**TASK ITEM:**
Look through the entries below and extract exactly the lines from the one containing "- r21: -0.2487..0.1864" through the one containing "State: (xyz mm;", ends included.

**SUPPLIED RECORDS:**
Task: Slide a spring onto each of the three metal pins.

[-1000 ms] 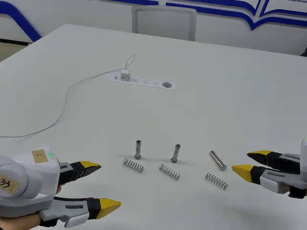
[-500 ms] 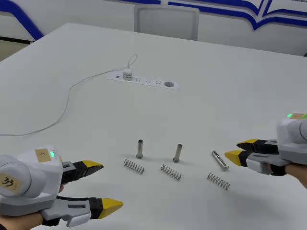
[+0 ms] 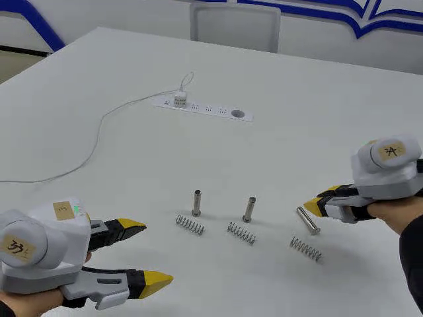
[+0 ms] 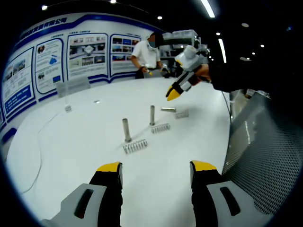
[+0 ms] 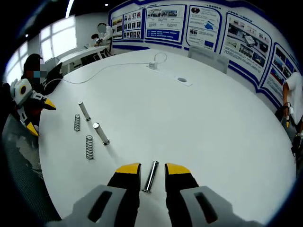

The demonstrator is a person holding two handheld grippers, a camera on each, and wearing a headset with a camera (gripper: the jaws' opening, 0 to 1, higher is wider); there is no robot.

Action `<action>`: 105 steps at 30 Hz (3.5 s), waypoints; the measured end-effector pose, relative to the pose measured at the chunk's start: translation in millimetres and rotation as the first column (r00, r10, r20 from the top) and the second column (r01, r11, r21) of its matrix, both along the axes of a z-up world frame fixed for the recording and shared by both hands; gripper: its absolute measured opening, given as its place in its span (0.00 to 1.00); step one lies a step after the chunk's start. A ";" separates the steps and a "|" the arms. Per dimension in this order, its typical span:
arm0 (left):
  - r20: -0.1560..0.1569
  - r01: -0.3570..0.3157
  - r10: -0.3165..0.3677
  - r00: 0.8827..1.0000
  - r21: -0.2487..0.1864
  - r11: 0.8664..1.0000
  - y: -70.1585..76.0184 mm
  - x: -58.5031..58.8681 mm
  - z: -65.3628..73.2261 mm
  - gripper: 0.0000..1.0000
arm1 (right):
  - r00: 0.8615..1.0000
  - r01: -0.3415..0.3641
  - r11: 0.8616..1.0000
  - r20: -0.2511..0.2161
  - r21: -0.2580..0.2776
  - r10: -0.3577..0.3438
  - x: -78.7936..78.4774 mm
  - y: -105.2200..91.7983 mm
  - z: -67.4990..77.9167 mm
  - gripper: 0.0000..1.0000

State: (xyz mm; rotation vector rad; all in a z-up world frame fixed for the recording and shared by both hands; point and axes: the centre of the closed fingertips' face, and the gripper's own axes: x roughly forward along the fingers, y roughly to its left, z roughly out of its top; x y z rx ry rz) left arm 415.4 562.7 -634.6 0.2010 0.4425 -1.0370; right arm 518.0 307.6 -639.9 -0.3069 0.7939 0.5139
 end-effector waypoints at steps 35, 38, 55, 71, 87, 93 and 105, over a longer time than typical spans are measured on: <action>-0.004 0.006 -0.006 1.000 -0.005 1.000 -2.7 -2.1 -0.1 0.57 | 0.960 0.092 0.992 -0.257 -0.089 -0.113 12.2 3.0 -48.3 0.12; -0.004 0.008 -0.008 1.000 -0.003 1.000 -3.0 -2.6 -0.1 0.57 | 0.956 0.096 0.990 -0.268 -0.102 -0.120 12.0 4.6 -48.8 0.10; -0.011 0.012 -0.012 1.000 0.000 1.000 -3.4 -3.4 -1.3 0.56 | 0.931 0.046 0.981 -0.348 -0.190 -0.111 9.6 5.5 -49.7 0.10; 0.006 0.023 -0.023 1.000 0.018 1.000 -3.6 -4.3 0.3 0.54 | 0.961 0.126 0.988 -0.237 -0.088 -0.143 7.5 2.1 -42.4 0.08; 0.013 0.029 -0.030 0.999 0.020 0.999 -3.9 -4.1 1.2 0.53 | 0.975 0.139 0.989 -0.169 -0.045 -0.144 -3.0 3.2 -16.8 0.09; 0.015 0.033 -0.033 0.999 0.024 0.999 -3.7 -3.6 1.0 0.53 | 0.977 0.159 0.987 -0.142 -0.017 -0.160 -5.2 -1.2 -10.6 0.09; 0.015 0.038 -0.038 0.999 0.036 0.999 -3.7 -4.5 0.6 0.53 | 0.982 0.168 0.985 -0.101 0.044 -0.163 -18.5 -2.1 0.1 0.09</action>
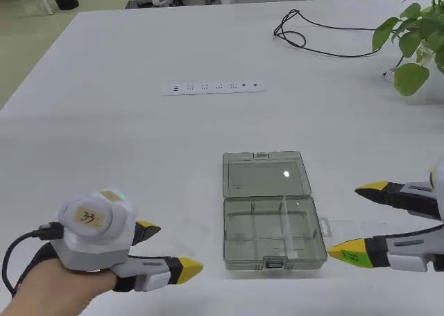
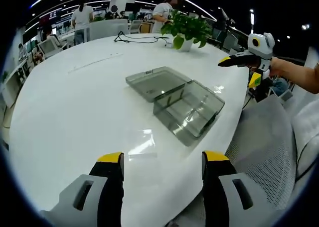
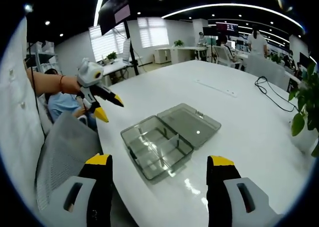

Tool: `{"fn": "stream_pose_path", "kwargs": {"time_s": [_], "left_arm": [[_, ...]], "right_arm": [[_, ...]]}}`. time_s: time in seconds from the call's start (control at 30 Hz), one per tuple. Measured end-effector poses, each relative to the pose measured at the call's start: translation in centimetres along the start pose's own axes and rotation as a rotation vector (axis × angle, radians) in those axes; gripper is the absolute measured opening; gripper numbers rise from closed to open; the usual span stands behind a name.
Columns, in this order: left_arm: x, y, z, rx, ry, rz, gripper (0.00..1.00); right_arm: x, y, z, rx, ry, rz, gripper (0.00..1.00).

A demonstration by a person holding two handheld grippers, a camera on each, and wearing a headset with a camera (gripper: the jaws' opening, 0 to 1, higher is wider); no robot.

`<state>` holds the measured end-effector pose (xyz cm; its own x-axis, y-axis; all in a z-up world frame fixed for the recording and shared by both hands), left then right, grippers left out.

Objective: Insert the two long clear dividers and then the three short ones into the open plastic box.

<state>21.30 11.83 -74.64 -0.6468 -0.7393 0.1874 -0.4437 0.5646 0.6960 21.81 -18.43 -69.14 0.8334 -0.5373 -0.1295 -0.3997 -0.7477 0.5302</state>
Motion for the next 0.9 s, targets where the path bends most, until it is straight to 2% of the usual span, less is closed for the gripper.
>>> {"fn": "stream_pose_path", "kwargs": {"time_s": [0.03,0.13,0.23,0.43,0.5,0.57,0.9], "left_arm": [[-0.1,-0.1,0.2,-0.025,0.009,-0.014,0.61],[-0.2,-0.5,0.4,-0.045,0.006,-0.030,0.55],[-0.4,-0.9,0.8,-0.082,0.005,-0.054,0.53],[-0.9,-1.8,1.9,-0.171,-0.012,-0.089,0.48],[-1.2,-2.2,1.8,-0.173,-0.007,-0.104,0.47],[-1.4,-2.5,1.8,-0.196,0.004,-0.112,0.46],[-1.9,-3.8,2.6,-0.293,-0.037,-0.143,0.44]], "right_arm": [[0.1,0.2,0.1,0.001,0.005,0.000,0.78],[0.3,0.7,0.6,0.019,0.034,0.002,0.78],[0.5,1.1,1.1,0.038,0.041,-0.001,0.79],[0.5,1.6,2.5,0.035,0.058,-0.001,0.80],[0.5,1.8,2.7,0.047,0.055,0.001,0.80],[0.4,1.9,2.9,0.053,0.053,0.001,0.80],[0.5,2.5,3.6,0.072,0.040,0.017,0.79]]}}
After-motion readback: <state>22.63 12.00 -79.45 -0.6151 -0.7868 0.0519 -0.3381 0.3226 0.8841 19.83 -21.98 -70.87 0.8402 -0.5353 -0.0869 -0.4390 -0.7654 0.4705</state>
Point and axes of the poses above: the centre of the closed fingertips' face, and the gripper's own axes: y roughly backward along the fingers, x roughly to its right, z roughly out of its underside, the point moved 6 cm from there along y, roughly backward along the fingers, and after that the axes turned 2 degrees about x, right-handed, at the moved point
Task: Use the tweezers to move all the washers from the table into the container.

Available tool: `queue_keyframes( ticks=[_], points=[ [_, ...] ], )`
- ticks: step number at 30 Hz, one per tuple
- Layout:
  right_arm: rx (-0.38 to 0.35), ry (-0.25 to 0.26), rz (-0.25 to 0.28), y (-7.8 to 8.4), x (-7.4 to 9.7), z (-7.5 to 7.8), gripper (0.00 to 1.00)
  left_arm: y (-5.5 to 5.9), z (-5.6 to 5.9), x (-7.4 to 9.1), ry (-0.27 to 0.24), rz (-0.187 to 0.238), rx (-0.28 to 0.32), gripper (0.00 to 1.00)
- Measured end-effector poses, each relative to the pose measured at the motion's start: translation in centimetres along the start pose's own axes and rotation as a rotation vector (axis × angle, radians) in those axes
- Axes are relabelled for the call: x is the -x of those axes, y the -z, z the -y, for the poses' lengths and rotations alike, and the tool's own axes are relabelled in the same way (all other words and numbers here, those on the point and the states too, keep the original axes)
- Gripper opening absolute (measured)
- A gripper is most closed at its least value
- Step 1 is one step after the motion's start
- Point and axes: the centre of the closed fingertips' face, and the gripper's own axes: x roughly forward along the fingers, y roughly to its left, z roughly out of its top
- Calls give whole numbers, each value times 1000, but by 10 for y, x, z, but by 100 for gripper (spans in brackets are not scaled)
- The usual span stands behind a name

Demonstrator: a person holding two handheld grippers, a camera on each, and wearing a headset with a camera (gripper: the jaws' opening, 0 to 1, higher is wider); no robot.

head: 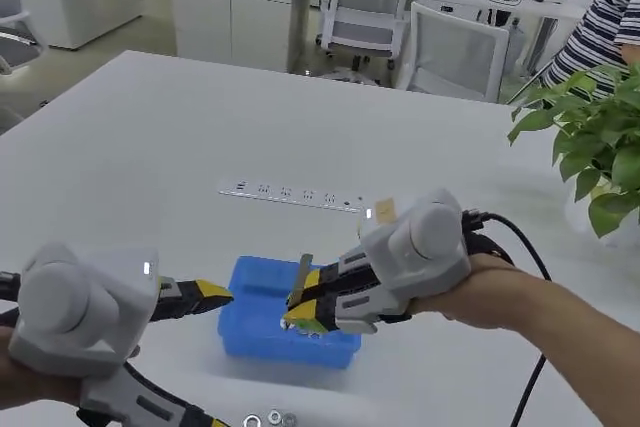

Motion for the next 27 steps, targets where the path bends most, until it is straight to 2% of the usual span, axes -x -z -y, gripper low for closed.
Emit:
queue_keyframes(
  ticks=[9, 20, 27],
  points=[
    [-6, 32, -19, 15, -7, 19, 9, -2, -7, -2, -7, 5, 4, 99],
    [-13, 33, -40, 33, -17, 29, 9, -9, -20, -7, -13, 16, 4, 98],
    [-4, 17, -55, 44, -25, 31, 9, -13, -31, -12, -15, 21, 1, 86]
  ],
)
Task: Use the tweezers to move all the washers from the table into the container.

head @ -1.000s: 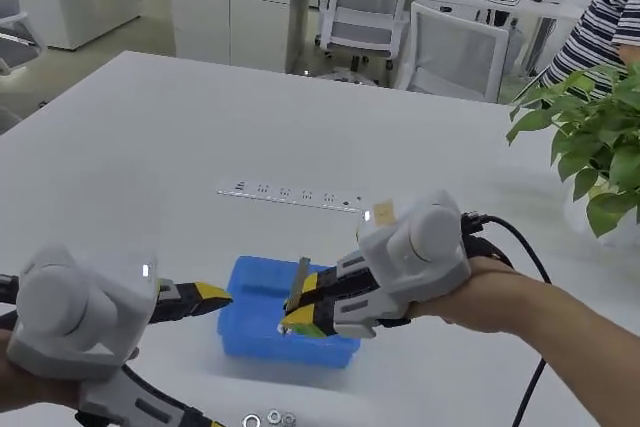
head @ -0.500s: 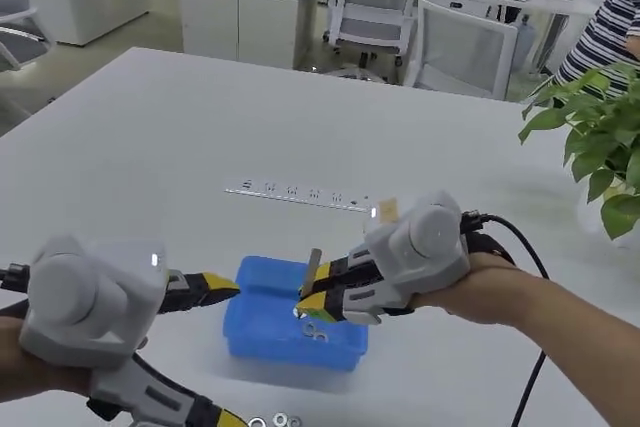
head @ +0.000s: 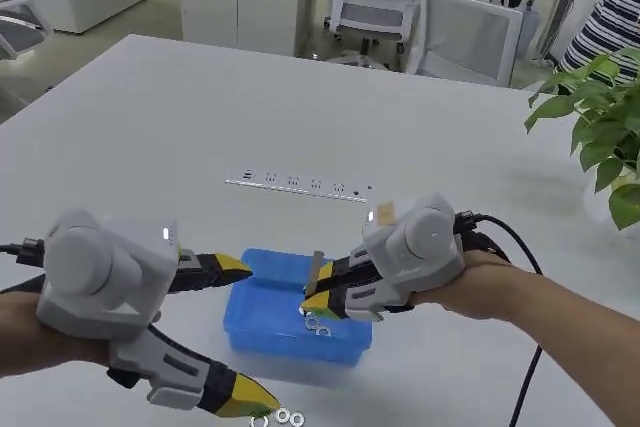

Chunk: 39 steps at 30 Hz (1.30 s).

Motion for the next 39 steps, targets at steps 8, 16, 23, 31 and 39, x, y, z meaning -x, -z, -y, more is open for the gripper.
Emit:
queue_keyframes(
  ticks=[8, 16, 23, 31, 39],
  points=[
    [-1, -19, -22, 12, -9, 0, 9, -2, -7, -5, -6, 10, 3, 81],
    [-10, -46, -39, 21, -20, -1, 10, -5, -14, -8, -11, 19, 3, 73],
    [-1, -64, -55, 27, -26, -2, 10, -7, -25, -14, -12, 11, -10, 57],
    [4, -76, -58, 29, -28, -2, 10, -13, -40, -24, -35, 3, -39, 34],
    [13, -81, -57, 30, -28, -2, 10, -14, -48, -33, -44, -15, -64, 24]
  ],
)
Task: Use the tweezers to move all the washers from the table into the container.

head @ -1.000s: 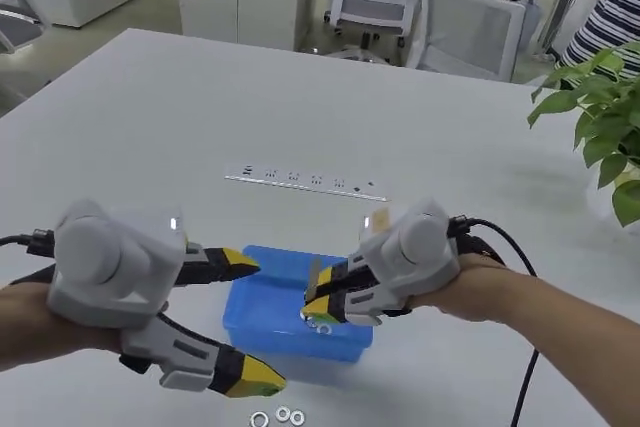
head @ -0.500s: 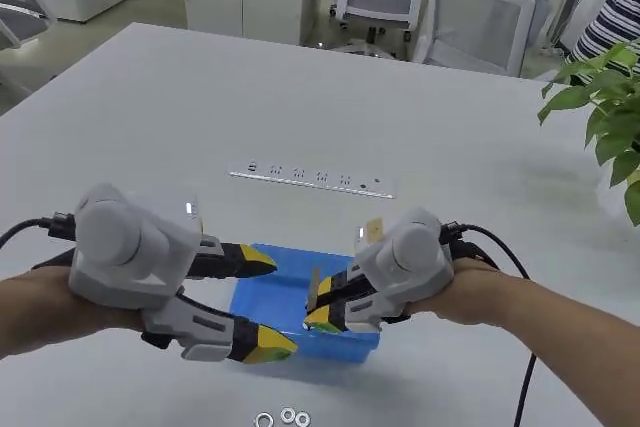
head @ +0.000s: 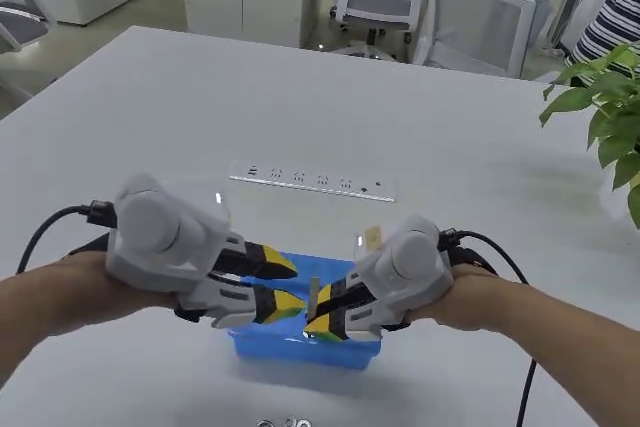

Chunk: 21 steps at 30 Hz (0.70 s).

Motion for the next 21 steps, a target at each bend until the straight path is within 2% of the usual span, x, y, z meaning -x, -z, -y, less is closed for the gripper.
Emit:
queue_keyframes(
  ticks=[9, 21],
  points=[
    [17, -4, -2, 1, 0, 0, 10, -5, -5, -12, 0, -4, -43, 13],
    [27, -10, -7, 2, 1, -2, 10, -7, 3, -17, 37, -7, -74, 7]
  ],
)
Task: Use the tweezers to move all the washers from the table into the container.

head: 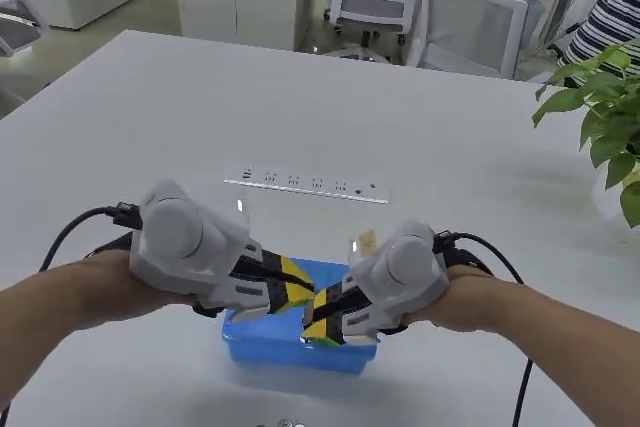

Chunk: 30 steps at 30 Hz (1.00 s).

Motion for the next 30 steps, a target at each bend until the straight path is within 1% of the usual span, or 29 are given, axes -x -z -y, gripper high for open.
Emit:
queue_keyframes(
  ticks=[4, 11, 16, 20, 30],
  points=[
    [8, -1, -3, -1, 0, -1, 11, -1, 2, 0, 8, -2, -5, 7],
    [10, 0, -5, -1, 1, 0, 13, 0, 2, 2, 8, -9, -16, 6],
    [9, 9, 1, -4, 4, 1, 17, 0, 0, 3, -4, -13, -25, 5],
    [6, 15, 6, -6, 6, 2, 20, -3, -2, 4, -13, -6, -19, 5],
    [-32, 51, 19, -8, 21, 2, 28, -5, -5, 9, -24, -12, -16, 5]
  ],
)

**TASK RESULT:**
  - r21: -0.2487..0.1864
  - r11: 0.8664..1.0000
  - y: -70.1585..76.0184 mm
  - x: -58.5031..58.8681 mm
  - z: -65.3628..73.2261 mm
  - gripper: 0.0000..1.0000
arm1 (right):
  - r00: 0.8615..1.0000
  - r01: -0.3415..0.3641
  - r11: 0.8616..1.0000
  - r20: -0.2511..0.2161
  - r21: -0.2580..0.2776
  - r10: -0.3577..0.3438
  - x: -78.7936..78.4774 mm
  - y: -105.2200..91.7983 mm
  - z: -67.4990..77.9167 mm
  - gripper: 0.0000..1.0000

State: (xyz mm; rotation vector rad; all in a z-up world frame fixed for the recording and shared by both hands; point and axes: the centre of the closed fingertips' face, and the gripper's own axes: x roughly forward along the fingers, y roughly to its left, z roughly out of its top; x y z rx ry rz) left arm 415.4 562.7 -634.6 0.2010 0.4425 -1.0370; right arm 518.0 307.6 -639.9 -0.3069 0.7939 0.5139

The answer contains nothing more.